Look through the lines below and extract each one that contains "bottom".

---------- EXERCISE DATA

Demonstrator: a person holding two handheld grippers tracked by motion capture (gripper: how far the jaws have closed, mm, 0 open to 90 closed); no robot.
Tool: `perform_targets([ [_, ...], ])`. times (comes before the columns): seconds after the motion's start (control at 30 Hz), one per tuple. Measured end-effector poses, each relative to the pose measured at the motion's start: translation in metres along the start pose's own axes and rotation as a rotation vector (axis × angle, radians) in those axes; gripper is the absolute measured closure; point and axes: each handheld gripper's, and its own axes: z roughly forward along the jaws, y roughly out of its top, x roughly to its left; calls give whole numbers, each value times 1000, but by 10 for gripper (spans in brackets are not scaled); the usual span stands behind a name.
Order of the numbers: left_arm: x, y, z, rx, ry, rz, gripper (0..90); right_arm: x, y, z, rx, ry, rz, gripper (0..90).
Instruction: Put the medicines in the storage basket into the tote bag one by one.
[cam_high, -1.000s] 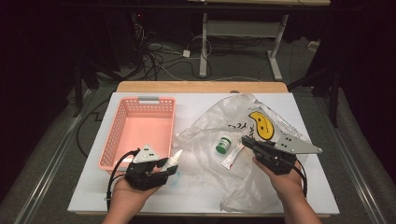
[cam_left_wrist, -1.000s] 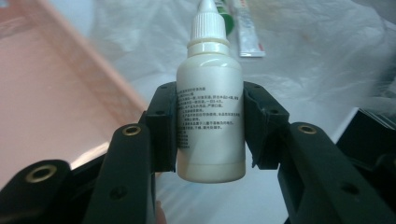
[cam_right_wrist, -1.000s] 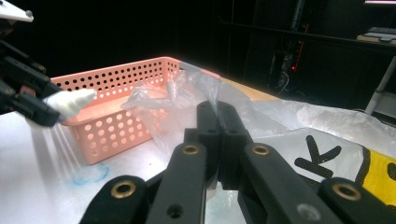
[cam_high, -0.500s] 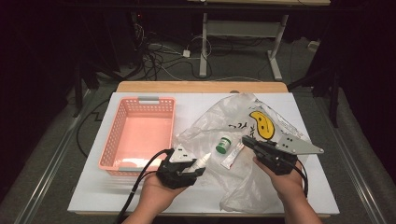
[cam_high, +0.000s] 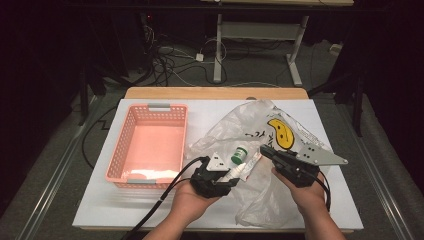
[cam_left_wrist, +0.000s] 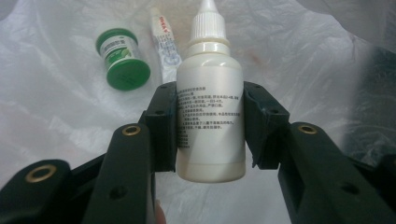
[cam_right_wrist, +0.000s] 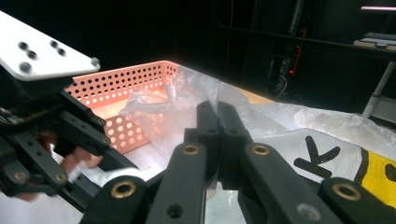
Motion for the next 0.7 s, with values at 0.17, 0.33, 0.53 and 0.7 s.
perform_targets([
  [0.17,1,4,10,0,-5,-9,579,-1,1,-1,-8,-3,-2,900],
  [0.33,4,8,17,0,-10,-16,579,-4,2,-2,-14,-8,5,900],
  [0.53,3,10,29,-7,-12,-15,579,-4,1,0,-7,-10,6,900],
  [0.7,-2,15,42,-10,-11,-9,579,-3,0,1,-3,-5,4,900],
])
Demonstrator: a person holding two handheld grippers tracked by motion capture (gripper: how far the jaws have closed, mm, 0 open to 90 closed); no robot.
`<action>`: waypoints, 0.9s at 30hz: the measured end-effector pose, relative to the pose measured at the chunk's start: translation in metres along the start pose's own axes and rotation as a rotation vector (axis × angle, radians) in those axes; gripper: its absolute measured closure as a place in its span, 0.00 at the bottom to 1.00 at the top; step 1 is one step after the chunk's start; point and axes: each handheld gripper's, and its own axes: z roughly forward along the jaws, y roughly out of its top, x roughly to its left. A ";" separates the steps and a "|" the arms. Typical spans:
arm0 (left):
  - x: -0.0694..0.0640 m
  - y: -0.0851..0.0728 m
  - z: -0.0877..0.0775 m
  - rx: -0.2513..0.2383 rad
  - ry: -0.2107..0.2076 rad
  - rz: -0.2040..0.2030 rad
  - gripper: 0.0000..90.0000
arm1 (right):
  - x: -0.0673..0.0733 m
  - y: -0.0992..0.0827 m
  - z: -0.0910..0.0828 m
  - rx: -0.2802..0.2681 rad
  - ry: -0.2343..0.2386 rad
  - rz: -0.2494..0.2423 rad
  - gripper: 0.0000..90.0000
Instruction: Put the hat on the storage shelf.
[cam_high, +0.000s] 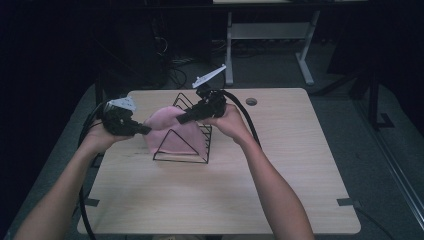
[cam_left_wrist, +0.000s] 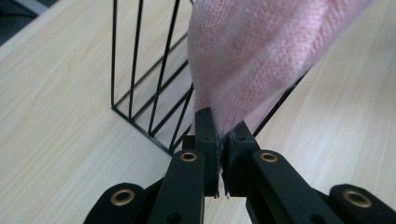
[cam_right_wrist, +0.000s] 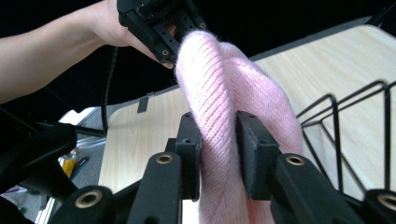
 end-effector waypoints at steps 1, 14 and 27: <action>0.000 0.000 0.000 0.000 0.000 0.000 0.96 | 0.000 0.000 0.000 0.000 0.000 0.000 0.78; -0.001 -0.010 0.012 0.020 -0.025 -0.013 0.96 | -0.002 -0.012 0.005 0.048 -0.015 0.010 0.73; -0.003 -0.012 0.021 0.079 -0.028 -0.005 0.96 | -0.002 -0.019 0.004 0.061 -0.032 0.005 0.85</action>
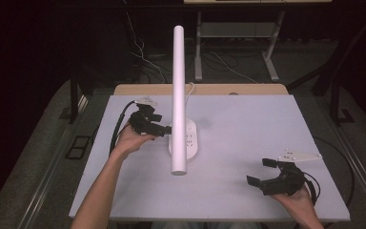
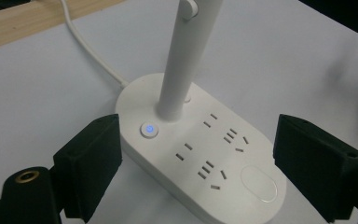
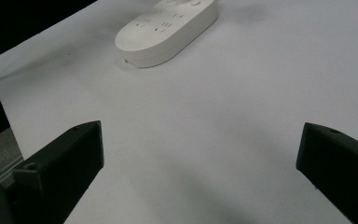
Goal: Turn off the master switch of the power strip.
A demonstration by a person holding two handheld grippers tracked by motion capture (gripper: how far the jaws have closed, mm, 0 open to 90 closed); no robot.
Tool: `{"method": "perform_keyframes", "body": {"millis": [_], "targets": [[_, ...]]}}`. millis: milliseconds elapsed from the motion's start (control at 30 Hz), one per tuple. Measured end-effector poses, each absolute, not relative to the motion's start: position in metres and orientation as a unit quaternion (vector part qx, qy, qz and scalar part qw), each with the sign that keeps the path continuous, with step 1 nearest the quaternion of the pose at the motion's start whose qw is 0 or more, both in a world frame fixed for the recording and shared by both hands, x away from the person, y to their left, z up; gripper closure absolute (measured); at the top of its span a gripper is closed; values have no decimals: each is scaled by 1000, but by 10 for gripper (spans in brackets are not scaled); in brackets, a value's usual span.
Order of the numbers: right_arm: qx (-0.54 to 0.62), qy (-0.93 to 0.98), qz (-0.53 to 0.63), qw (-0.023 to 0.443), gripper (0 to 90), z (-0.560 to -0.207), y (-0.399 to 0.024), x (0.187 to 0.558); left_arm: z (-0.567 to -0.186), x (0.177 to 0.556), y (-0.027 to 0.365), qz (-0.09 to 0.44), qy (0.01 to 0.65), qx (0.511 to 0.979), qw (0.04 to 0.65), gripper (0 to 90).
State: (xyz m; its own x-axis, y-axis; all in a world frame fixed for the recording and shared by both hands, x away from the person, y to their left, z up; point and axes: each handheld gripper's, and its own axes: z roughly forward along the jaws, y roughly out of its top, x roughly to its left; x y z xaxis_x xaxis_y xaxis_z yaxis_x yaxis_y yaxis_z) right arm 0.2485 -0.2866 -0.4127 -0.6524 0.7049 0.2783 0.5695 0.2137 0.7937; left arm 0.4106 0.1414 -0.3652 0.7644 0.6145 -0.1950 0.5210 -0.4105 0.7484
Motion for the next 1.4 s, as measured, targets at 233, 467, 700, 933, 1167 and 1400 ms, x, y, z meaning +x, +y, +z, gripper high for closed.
{"method": "perform_keyframes", "body": {"millis": [233,467,700,933,1167,1400], "targets": [[411,776,473,71,0,-413,-287,248,-368,419,139,52,349,832,427,161],[412,774,475,74,0,-412,-289,249,-376,427,139,52,357,827,431,172],[413,773,475,74,0,-413,-289,249,-385,435,139,45,373,819,434,188],[416,772,474,74,0,-412,-290,249,-393,442,142,36,390,806,443,231],[416,773,474,74,0,-413,-291,250,-399,447,144,19,401,794,457,266],[420,771,474,73,0,-413,-292,250,-405,450,143,13,411,791,453,358]]}}
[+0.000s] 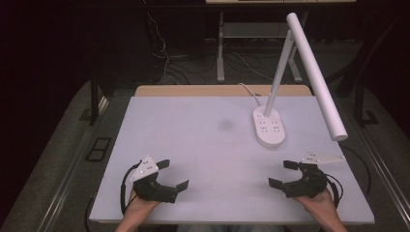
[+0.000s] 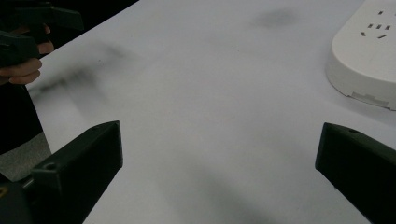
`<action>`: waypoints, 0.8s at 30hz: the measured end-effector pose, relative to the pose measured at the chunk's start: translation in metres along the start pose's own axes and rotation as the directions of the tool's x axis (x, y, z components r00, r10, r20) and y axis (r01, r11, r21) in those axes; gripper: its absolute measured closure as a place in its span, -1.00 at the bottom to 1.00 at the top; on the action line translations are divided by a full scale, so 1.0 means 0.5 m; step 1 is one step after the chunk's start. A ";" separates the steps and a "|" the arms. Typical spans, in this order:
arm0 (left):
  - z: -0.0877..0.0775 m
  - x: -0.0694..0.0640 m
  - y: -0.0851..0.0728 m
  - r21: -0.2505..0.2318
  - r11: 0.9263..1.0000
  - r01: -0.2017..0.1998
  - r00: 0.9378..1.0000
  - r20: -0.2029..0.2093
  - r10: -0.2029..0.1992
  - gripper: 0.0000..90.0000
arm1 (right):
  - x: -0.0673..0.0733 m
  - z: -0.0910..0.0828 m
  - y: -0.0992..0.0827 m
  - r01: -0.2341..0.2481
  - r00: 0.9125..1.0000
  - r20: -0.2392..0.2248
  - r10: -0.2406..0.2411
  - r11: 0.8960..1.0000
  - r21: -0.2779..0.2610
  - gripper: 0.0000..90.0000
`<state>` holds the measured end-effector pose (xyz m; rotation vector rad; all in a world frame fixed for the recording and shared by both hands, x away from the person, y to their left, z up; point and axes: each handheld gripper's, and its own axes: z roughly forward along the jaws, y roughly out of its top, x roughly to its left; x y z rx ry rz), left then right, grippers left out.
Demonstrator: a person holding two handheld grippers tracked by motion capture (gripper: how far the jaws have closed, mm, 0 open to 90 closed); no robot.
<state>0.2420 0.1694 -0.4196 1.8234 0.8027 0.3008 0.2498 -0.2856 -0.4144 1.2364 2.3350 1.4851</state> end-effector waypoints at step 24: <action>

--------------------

_TASK SOLUTION_
`<action>`: waypoints, 0.9s at 30hz: the measured end-effector pose, relative to the pose measured at the chunk's start: translation in metres along the start pose's own axes and rotation as a rotation vector (axis × angle, radians) in those axes; gripper: its absolute measured closure as a place in its span, 0.00 at the bottom to 1.00 at the top; step 1 is one step after the chunk's start; point and axes: each handheld gripper's, and its own axes: z roughly forward along the jaws, y roughly out of its top, x roughly to its left. A ";" separates the steps and a "|" the arms. Typical spans:
`<action>`: waypoints, 0.8s at 30hz: the measured end-effector pose, relative to the pose measured at the chunk's start: translation in metres along the start pose's own axes and rotation as the directions of the tool's x axis (x, y, z components r00, r10, r20) and y axis (r01, r11, r21) in those axes; gripper: its absolute measured closure as a place in its span, -1.00 at the bottom to 1.00 at the top; on the action line translations are divided by a full scale, so 1.0 means 0.5 m; step 1 is one step after the chunk's start. A ";" separates the steps and a "|" the arms. Typical spans, in this order:

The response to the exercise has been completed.